No Home

No Home

Yaa Gyasi

Calmann-Lévy

  • par (Libraire)
    16 septembre 2017

    Bouleversant et Intense

    Une saga bouleversante sur la traite des noirs, retraçant la destinée de deux femmes, Effia la beauté et Esi, et de leurs descendants. Une écriture colorée et poétique qui reste en mémoire, comme marquée au fer rouge.
    Sylvie Jeanne, lectrice.

    J’ai mis un temps fou avant d’ouvrir cet ouvrage tellement le sujet traité me paraissait terrible. Et puis je l’ai pris, restant des heures à le dévorer, tellement il est bien écrit.
    Sur trois siècles, de génération en génération, Yaa Gyasi nous invite à partager l’existence épouvantable de ces hommes, de ces femmes et de ces enfants qui ont été déracinés de leur pays, la Côte d’Or (le Ghana), pour être vendus à de riches propriétaires, afin de travailler dans des champs de coton, des mines de charbon ou en tant que domestiques. « Les hommes se mirent à déshabiller ceux qui portaient encore des vêtements, et les inspectèrent. Dans quel but ? Esi l’ignorait. »
    Des millions de personnes sont mortes durant les transports en bateaux, sous les coups de fouet de leurs asservisseurs ou d’épuisement, sans que le monde ne s’émeuve vraiment de ce carnage.

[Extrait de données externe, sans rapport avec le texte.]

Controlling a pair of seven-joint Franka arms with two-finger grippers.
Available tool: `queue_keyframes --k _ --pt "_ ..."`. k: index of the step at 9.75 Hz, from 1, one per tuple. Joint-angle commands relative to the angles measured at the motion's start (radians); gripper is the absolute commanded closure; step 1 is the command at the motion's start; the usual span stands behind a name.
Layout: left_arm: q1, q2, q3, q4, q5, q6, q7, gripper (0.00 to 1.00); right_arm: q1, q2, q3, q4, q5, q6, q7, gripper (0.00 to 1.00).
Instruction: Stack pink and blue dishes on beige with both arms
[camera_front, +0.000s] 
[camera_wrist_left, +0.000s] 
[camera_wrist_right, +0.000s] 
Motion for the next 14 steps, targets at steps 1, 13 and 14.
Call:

    « La façon dont ils traitent les esclaves, mon frère, avait dit David, c’est atroce. Invraisemblable. Nous n’avons pas d’esclavage comme ça ici. Pas comme ça. »

    A pourtant, au centre même de l’enfer, la petite fleur qui germe en chacun de nous, l’Amour, ce baume guérisseur est là pour permettre à la vie de se reproduire, d’aller plus loin, de connaître l’espoir.

    « Il la soulève si facilement, qu’elle a l’impression d’être une de ces poupées de chiffon qu’elle fabrique pour les enfants. Elle n’a jamais connu d’homme auparavant, mais pour elle Sam n’est pas un homme. Pour elle, il est devenu quelque chose de beaucoup plus grand qu’un homme, la tour de Babel personnifiée, si proche de Dieu qu’elle risque de s’effondrer. »

    La barbarie des hommes a du mouron à se faire tant l’énergie de l’AMOUR est puissante, car elle ne peut être ni endiguée ni retirée du cœur humain.

    La réalité toute nue sur la traite négrière et ses conséquences, de villages ashanti au ghetto de Harlem, sans jugement, sans apitoiement. Juste des faits terribles, ceux qui vous tirent les larmes des yeux et vous serrent les tripes.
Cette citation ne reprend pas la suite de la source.